**What the exercise asks:**
When you repeat the listing below, keep every word exactly and leave out each picture.

● ● ●

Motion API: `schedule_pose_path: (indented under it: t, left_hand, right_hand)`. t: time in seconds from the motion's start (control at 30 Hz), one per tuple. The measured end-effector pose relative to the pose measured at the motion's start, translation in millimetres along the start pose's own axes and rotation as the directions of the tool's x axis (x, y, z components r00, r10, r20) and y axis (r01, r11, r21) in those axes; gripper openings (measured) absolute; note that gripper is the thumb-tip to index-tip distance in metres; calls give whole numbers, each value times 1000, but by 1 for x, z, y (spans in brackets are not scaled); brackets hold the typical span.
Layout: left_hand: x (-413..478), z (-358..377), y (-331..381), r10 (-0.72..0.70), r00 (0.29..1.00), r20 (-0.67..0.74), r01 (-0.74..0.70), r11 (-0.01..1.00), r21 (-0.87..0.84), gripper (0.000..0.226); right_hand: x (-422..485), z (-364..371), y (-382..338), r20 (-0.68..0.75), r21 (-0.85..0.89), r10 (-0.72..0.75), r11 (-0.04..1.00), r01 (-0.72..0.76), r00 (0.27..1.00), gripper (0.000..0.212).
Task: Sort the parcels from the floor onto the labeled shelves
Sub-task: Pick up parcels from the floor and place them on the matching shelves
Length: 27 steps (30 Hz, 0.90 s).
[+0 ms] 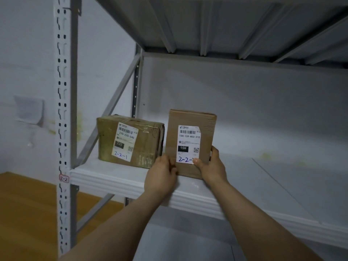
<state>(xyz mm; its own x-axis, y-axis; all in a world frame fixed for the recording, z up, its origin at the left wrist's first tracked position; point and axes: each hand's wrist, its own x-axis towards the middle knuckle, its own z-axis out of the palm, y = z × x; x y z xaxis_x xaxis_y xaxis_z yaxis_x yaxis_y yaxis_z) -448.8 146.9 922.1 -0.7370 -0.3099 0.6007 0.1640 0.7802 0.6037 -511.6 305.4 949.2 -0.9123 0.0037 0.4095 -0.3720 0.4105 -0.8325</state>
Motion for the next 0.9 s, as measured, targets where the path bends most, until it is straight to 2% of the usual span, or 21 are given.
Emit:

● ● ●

**Solution for this exercise:**
Motion API: `schedule_pose_path: (indented under it: t, left_hand, right_hand)`. t: time in seconds from the motion's start (control at 30 Hz), one per tuple. The measured end-effector pose relative to the pose measured at the motion's start, translation in millimetres along the start pose's own axes and rotation as the directions of the tool's x axis (x, y, z components r00, r10, r20) and y axis (r01, r11, r21) in those axes; gripper openings (measured) absolute; note that gripper is the thumb-tip to index-tip distance in metres; calls give whole numbers, each value times 1000, but by 1 for x, z, y (spans in brackets are not scaled); brackets hold the typical span.
Layout: left_hand: x (-413..478), z (-358..377), y (-331..381), r10 (-0.72..0.70), r00 (0.29..1.00), r20 (-0.67..0.74), r01 (-0.74..0.70), r11 (-0.01..1.00), r21 (-0.87..0.84), gripper (0.000..0.226); right_hand: x (-422..485), z (-364..371), y (-382..338), r20 (-0.68..0.75), r21 (-0.85..0.89), r10 (-0.72..0.75), r11 (-0.04..1.00), r01 (-0.72..0.76), r00 (0.27..1.00), gripper (0.000..0.212).
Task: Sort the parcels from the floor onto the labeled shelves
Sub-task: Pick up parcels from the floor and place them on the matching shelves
Length: 27 steps (30 Hz, 0.90 s).
[+0 ms] 
<state>(xyz mm; its own x-axis, y-axis; all in a world frame fixed for the recording, z up, its origin at the left wrist's first tracked position; point and axes: each hand's wrist, its own x-axis towards the middle knuckle, its own z-axis out of the palm, y = z × x; x y z xaxis_x xaxis_y xaxis_z yaxis_x yaxis_y yaxis_z) -448.8 146.9 922.1 -0.7370 -0.3099 0.6007 0.1640 0.7802 0.6037 -511.6 305.4 949.2 -0.9123 0.0037 0.4095 -0.3720 0.4105 -0.8325</state>
Motion for the next 0.9 s, as measured, targets where the path bends most, until it is straight to 2% of the usual span, or 21 are given.
Emit:

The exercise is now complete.